(Task details)
Read the entries below and pull out each line with the string "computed".

:: Provided data ::

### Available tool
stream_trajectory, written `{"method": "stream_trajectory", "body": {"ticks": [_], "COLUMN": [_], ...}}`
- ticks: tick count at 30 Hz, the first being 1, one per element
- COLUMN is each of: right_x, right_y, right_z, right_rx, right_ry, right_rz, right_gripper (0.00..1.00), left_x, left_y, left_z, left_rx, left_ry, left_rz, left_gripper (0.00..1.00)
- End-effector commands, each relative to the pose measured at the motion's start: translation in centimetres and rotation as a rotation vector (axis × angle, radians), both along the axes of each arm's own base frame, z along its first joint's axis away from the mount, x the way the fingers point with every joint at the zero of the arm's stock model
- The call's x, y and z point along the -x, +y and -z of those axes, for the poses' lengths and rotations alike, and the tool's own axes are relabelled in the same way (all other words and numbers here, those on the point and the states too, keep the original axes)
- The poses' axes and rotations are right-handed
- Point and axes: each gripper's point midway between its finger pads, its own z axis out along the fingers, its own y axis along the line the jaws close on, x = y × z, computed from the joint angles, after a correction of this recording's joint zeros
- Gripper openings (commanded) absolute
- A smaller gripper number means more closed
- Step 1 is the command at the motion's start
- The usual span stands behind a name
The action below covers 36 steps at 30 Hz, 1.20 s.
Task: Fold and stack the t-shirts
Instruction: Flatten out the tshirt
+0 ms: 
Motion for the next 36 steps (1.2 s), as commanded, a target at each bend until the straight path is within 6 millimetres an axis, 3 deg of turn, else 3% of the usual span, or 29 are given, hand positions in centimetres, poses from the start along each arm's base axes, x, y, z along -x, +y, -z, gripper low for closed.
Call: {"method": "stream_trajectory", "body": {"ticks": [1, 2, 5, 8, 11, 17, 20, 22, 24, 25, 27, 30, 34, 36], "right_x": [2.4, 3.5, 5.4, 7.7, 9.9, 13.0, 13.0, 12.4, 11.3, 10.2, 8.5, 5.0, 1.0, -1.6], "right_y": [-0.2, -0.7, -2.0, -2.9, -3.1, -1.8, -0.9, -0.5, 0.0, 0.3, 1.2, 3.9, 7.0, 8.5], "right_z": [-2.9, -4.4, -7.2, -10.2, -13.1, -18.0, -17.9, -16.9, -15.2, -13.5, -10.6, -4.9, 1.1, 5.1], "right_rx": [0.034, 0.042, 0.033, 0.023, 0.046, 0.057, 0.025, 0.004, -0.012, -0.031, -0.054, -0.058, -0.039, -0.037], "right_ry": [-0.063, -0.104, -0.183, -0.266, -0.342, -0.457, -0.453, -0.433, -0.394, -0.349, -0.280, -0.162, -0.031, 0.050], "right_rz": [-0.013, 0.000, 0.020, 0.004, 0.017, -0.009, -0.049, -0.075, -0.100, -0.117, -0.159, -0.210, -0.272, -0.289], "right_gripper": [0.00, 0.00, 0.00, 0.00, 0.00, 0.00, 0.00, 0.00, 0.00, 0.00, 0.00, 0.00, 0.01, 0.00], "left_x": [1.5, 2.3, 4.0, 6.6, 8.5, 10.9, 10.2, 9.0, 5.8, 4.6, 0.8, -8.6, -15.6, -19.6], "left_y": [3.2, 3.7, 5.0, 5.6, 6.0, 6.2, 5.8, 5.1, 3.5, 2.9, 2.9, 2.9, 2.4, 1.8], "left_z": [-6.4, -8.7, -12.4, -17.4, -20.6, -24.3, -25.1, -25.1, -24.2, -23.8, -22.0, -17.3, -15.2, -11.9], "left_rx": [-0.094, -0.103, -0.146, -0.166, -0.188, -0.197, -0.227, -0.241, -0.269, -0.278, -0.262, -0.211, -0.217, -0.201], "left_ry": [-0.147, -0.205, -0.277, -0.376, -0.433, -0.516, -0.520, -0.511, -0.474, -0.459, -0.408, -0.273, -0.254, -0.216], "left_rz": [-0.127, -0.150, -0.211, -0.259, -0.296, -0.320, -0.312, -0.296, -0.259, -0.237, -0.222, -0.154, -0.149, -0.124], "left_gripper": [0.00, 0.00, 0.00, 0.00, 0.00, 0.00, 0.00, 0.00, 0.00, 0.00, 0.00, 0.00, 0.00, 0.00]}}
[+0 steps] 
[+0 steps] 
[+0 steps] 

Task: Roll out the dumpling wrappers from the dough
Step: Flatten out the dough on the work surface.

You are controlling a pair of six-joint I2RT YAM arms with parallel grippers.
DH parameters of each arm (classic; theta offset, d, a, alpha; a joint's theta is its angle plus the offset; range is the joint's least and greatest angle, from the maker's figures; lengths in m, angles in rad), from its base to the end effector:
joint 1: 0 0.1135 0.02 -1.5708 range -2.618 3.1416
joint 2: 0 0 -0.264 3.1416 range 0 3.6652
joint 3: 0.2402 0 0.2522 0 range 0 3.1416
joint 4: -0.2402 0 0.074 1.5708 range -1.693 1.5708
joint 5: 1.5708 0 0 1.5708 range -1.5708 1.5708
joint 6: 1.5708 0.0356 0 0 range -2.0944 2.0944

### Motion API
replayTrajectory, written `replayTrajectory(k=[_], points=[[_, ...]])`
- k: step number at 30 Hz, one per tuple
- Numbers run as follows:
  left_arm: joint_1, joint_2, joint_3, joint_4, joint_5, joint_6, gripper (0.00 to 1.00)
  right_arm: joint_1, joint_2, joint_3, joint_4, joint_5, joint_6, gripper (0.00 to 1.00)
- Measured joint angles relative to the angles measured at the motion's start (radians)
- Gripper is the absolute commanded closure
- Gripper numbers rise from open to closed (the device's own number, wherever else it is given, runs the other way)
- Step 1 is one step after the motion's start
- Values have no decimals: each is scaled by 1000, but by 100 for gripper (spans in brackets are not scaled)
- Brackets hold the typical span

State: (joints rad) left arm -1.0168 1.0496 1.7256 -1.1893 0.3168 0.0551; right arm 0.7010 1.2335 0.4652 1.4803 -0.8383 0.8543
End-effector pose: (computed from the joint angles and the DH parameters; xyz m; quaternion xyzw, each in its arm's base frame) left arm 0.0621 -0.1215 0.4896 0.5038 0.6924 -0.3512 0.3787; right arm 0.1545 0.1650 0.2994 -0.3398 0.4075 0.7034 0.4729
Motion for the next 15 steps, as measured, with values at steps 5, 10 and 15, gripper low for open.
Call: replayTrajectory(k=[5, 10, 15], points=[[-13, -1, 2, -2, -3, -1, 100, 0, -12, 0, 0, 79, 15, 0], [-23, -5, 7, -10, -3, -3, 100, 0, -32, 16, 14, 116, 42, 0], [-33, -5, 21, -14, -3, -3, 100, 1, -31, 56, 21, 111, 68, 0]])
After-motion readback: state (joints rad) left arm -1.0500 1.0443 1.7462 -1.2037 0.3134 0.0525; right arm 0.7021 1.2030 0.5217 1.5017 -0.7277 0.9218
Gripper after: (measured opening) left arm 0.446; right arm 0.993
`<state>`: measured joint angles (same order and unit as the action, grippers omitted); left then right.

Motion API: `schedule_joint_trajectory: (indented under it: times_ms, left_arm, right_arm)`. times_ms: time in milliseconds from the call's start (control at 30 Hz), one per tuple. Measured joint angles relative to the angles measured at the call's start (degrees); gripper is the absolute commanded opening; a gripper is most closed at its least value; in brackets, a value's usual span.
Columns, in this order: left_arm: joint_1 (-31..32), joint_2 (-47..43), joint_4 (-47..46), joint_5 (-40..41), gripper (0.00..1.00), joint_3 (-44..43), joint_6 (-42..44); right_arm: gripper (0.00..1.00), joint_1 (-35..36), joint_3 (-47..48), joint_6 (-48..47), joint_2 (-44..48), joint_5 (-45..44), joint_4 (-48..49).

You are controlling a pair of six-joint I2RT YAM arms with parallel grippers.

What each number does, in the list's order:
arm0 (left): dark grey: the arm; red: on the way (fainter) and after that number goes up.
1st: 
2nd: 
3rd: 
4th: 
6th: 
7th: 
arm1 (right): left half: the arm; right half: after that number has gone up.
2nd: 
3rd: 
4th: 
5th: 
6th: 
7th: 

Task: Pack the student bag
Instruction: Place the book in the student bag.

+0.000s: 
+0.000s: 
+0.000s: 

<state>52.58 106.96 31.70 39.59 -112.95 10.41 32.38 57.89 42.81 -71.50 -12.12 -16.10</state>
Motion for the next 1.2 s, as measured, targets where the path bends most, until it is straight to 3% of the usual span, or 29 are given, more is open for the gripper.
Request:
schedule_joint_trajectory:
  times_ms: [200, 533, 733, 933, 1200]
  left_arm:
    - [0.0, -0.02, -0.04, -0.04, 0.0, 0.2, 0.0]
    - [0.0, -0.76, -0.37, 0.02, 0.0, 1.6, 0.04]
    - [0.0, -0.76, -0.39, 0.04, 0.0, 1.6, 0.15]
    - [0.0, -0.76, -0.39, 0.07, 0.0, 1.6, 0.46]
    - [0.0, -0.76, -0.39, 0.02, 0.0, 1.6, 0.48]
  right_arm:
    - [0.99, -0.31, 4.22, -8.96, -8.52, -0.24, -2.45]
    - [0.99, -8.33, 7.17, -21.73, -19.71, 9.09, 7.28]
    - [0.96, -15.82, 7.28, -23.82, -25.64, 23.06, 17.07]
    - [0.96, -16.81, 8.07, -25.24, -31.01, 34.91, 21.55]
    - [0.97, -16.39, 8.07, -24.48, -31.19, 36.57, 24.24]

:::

(Output for this exercise)
- Point and axes: each gripper's point midway between its finger pads, its own z axis out along the fingers, its own y axis along the line the jaws close on, x = y × z, computed from the joint angles, after a correction of this recording's joint zeros
End-effector pose: (computed from the joint angles and the DH parameters; xyz m; quaternion xyzw, each in its arm's base frame) left arm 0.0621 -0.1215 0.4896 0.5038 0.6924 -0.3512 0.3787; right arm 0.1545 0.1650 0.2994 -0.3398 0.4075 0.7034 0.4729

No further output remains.